● **Exercise instructions**
Return every line of the data exactly as it appears.

● **Dataset section**
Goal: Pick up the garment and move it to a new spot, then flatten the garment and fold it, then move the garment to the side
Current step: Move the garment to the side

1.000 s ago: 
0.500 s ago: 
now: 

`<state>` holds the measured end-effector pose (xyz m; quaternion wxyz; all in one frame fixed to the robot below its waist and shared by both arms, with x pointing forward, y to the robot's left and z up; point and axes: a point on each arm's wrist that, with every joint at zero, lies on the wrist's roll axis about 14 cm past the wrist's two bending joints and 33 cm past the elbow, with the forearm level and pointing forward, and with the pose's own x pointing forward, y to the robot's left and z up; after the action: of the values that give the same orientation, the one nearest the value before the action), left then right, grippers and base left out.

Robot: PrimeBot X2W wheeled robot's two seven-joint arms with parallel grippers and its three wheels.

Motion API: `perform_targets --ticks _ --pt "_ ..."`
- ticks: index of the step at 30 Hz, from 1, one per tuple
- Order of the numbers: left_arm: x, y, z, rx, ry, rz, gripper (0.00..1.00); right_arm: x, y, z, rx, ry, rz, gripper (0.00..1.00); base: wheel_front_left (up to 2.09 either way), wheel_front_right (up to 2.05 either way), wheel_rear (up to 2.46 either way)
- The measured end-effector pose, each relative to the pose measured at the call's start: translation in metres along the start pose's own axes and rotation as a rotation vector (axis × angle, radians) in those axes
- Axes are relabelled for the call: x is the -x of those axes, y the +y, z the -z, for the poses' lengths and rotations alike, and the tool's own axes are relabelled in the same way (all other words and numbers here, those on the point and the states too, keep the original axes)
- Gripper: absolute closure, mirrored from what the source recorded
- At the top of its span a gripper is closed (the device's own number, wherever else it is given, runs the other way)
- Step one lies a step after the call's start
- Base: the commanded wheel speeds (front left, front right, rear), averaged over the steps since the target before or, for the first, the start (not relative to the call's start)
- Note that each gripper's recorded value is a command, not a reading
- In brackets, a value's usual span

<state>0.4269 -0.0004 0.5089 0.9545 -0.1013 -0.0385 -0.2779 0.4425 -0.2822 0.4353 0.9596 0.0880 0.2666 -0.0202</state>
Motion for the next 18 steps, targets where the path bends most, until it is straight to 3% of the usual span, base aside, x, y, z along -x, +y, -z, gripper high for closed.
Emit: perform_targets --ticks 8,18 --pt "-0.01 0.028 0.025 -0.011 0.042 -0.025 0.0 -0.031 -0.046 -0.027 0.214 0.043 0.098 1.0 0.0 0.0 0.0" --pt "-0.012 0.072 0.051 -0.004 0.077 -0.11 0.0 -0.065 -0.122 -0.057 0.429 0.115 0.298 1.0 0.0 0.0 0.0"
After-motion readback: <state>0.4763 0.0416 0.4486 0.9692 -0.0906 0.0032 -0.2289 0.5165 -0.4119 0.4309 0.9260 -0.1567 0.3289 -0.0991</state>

● **Task output**
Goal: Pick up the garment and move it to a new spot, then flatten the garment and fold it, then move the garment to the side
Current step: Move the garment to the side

1.000 s ago: 
0.500 s ago: 
now: 

`<state>` holds the measured end-effector pose (xyz m; quaternion wxyz; all in one frame fixed to the robot below its waist and shared by both arms, with x pointing forward, y to the robot's left and z up; point and axes: a point on each arm's wrist that, with every joint at zero, lies on the wrist's roll axis about 14 cm past the wrist's two bending joints and 33 cm past the elbow, with the forearm level and pointing forward, and with the pose's own x pointing forward, y to the robot's left and z up; after the action: of the values that give the same orientation, the one nearest the value before the action), left then right, grippers and base left out.

Robot: PrimeBot X2W wheeled robot's two seven-joint arms with parallel grippers and its three wheels.

Motion API: `perform_targets --ticks _ --pt "_ ..."`
- ticks: index of the step at 30 Hz, from 1, one per tuple
- Order of the numbers: left_arm: x, y, z, rx, ry, rz, gripper (0.00..1.00); right_arm: x, y, z, rx, ry, rz, gripper (0.00..1.00); base: wheel_front_left (up to 2.09 either way), wheel_front_right (up to 2.05 either way), wheel_rear (up to 2.46 either way)
- The measured end-effector pose, each relative to the pose measured at the call's start: translation in metres along the start pose's own axes and rotation as a rotation vector (axis × angle, radians) in those axes
- Axes are relabelled for the call: x is the -x of those axes, y the +y, z the -z, for the poses' lengths and rotations alike, and the tool's own axes are relabelled in the same way (all other words and numbers here, those on the point and the states too, keep the original axes)
- Gripper: absolute closure, mirrored from what the source recorded
- At the top of its span a gripper is closed (the device's own number, wherever else it is given, runs the other way)
- Step one lies a step after the call's start
- Base: the commanded wheel speeds (front left, front right, rear), averaged over the steps since the target before or, for the first, the start (not relative to the call's start)
- Note that each gripper's recorded value is a command, not a reading
- In brackets, a value's usual span

<state>0.4269 -0.0004 0.5089 0.9545 -0.1013 -0.0385 -0.2779 0.4425 -0.2822 0.4353 0.9596 0.0880 0.2666 -0.0202</state>
Motion for the next 18 steps, targets where the path bends most, until it is straight to 3% of the usual span, base aside, x, y, z along -x, +y, -z, gripper high for closed.
Emit: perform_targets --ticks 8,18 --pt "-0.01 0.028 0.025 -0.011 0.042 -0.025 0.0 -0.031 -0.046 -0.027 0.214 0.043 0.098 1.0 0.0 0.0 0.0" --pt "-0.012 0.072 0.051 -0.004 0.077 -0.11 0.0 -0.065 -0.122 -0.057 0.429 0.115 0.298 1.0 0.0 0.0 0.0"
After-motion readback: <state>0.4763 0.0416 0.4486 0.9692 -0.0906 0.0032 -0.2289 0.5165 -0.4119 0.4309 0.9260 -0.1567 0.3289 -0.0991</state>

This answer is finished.